- _Exercise goal_: For the records below, output each line exactly as it appears, from the first through the line with "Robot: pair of".

- _Provided entries_:
Content starts

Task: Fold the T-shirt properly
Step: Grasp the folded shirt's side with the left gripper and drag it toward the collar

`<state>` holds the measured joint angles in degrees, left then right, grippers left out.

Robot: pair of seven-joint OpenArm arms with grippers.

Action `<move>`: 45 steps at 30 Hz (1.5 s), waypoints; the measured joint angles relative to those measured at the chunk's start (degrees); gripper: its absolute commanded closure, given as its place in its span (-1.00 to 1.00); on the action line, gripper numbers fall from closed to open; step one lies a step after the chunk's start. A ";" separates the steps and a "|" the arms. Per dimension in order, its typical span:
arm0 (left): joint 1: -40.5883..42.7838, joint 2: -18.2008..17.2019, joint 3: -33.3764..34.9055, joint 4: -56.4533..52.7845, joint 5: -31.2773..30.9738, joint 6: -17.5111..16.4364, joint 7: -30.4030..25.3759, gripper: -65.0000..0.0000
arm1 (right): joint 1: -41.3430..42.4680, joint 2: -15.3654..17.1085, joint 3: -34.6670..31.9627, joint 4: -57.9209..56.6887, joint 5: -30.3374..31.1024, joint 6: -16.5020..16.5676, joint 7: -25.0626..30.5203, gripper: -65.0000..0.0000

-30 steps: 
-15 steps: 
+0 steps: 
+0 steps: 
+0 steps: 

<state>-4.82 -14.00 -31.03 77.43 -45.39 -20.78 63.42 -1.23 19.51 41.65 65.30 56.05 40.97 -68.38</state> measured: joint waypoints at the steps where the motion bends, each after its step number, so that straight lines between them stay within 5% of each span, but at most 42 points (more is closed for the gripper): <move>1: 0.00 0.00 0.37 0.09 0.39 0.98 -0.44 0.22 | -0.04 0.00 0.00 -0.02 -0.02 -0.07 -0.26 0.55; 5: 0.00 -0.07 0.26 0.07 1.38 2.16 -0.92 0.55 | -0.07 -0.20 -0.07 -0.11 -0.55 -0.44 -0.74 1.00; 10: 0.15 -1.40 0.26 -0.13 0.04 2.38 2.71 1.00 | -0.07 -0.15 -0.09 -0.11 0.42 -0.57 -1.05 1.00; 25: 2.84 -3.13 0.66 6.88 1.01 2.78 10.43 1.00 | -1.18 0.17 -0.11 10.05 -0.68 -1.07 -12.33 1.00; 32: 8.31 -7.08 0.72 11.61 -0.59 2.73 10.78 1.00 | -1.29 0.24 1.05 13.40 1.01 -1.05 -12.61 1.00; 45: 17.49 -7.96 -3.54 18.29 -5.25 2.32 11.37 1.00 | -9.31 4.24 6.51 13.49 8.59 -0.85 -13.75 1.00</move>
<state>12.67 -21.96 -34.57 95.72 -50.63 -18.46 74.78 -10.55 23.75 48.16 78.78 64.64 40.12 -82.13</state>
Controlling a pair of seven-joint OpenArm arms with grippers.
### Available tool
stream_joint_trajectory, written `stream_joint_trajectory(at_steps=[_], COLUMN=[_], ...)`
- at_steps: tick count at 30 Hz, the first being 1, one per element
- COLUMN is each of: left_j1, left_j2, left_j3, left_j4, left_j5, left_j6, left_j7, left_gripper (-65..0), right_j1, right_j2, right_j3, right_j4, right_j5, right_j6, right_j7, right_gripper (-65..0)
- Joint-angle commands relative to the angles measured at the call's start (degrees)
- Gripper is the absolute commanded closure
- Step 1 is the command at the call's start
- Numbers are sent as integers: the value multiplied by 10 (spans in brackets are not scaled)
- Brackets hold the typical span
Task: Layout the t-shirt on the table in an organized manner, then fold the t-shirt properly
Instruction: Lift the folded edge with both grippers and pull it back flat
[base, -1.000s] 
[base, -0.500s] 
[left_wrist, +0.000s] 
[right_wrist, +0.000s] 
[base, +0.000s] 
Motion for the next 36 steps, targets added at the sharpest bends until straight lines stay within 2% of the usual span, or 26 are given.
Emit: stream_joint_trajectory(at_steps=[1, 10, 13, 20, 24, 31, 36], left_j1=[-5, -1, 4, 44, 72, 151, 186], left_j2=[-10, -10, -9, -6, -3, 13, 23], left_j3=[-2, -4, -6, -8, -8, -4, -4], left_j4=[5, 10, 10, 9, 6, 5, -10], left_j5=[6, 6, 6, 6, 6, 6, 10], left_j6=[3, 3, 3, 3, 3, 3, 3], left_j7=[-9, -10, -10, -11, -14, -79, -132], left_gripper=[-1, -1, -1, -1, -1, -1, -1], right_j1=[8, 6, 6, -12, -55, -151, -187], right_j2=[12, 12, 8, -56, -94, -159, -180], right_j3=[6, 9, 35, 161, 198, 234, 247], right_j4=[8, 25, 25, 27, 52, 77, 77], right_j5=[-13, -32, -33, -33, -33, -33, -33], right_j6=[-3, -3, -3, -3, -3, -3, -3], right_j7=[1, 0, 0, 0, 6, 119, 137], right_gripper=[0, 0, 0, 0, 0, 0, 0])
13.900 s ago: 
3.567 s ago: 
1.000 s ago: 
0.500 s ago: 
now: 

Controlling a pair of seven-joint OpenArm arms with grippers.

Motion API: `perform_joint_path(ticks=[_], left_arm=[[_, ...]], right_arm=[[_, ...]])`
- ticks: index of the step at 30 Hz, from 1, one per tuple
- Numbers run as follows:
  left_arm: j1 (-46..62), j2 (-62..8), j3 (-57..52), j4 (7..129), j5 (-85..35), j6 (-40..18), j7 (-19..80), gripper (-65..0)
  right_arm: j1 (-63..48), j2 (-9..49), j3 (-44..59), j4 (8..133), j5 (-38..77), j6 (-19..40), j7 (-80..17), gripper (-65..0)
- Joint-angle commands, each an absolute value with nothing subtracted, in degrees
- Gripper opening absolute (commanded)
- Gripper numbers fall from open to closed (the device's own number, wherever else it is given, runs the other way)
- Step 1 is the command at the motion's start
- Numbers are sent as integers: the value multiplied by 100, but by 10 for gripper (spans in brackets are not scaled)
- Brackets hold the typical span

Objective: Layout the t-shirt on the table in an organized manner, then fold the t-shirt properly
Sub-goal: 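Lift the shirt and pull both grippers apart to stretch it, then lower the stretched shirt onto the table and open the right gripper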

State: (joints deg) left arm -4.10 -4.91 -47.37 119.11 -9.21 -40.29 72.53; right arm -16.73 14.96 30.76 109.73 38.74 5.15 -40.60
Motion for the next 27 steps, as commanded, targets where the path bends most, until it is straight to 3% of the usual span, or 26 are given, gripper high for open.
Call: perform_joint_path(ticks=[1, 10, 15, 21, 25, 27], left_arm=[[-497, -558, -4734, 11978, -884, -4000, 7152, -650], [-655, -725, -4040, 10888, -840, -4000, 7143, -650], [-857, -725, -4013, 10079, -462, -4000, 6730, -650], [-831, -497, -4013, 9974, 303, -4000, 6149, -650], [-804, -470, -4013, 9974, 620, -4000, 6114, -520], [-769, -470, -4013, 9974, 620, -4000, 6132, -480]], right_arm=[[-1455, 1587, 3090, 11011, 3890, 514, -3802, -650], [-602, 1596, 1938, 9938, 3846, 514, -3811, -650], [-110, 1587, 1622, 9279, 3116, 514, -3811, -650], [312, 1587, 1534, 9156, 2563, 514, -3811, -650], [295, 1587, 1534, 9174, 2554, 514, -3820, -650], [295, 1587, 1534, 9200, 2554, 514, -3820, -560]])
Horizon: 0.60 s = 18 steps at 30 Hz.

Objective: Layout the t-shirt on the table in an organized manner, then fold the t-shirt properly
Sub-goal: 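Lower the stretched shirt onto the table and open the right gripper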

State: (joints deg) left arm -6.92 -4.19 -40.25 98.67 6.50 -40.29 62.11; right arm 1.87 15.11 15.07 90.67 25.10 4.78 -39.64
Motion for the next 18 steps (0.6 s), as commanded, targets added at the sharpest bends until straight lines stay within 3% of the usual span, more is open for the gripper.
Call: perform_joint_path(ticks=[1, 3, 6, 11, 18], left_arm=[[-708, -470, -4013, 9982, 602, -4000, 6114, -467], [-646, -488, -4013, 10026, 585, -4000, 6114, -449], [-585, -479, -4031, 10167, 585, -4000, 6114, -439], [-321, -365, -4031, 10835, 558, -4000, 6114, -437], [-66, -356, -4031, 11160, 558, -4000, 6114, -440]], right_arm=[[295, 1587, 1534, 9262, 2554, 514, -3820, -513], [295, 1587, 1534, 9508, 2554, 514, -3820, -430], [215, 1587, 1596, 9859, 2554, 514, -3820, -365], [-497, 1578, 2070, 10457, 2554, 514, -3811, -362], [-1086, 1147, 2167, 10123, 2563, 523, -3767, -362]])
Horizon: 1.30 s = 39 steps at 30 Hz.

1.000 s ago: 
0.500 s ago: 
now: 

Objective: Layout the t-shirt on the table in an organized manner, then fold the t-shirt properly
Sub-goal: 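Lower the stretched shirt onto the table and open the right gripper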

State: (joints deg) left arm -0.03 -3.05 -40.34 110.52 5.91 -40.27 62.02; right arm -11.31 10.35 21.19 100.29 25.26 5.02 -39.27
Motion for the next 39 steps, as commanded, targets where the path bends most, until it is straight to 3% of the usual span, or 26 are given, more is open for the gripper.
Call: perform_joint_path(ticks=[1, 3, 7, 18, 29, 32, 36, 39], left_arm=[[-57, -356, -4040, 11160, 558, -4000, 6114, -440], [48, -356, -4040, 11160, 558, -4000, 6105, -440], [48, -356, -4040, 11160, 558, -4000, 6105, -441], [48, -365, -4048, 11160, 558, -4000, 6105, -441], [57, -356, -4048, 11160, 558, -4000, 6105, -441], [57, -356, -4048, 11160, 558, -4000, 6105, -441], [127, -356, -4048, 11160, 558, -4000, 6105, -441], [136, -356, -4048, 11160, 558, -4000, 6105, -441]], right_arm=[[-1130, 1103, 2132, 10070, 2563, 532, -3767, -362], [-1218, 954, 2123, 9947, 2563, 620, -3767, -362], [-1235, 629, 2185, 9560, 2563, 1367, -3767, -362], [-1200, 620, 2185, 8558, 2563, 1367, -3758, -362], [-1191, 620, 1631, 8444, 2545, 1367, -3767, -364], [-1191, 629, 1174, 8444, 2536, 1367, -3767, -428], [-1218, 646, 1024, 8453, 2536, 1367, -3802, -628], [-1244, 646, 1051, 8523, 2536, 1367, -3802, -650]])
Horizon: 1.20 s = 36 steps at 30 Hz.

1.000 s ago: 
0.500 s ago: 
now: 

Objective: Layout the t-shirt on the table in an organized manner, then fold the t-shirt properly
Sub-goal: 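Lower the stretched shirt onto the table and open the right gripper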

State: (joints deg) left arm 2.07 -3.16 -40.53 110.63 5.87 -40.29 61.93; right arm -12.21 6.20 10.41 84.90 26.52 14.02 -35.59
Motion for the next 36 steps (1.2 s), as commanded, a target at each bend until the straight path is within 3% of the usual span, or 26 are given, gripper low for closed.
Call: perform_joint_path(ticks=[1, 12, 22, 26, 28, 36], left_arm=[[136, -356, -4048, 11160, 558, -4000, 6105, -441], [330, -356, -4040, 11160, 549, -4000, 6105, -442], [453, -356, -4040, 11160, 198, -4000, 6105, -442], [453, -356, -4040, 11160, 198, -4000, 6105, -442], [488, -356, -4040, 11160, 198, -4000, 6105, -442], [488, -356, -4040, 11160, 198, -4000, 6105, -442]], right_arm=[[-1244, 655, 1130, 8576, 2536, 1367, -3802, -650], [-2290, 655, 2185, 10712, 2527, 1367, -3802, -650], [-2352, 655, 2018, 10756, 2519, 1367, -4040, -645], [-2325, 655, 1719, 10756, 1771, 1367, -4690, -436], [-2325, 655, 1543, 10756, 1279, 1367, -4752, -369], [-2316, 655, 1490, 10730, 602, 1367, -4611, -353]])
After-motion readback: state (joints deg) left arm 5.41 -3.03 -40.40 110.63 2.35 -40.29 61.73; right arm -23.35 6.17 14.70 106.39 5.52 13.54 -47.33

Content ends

- _Task answer_:
Task: Fold the T-shirt properly
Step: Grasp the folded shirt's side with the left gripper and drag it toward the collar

`<state>` holds the measured joint angles in degrees, left then right, grippers left out.

Robot: pair of seven-joint OpenArm arms with grippers.

The work for this exercise is now done.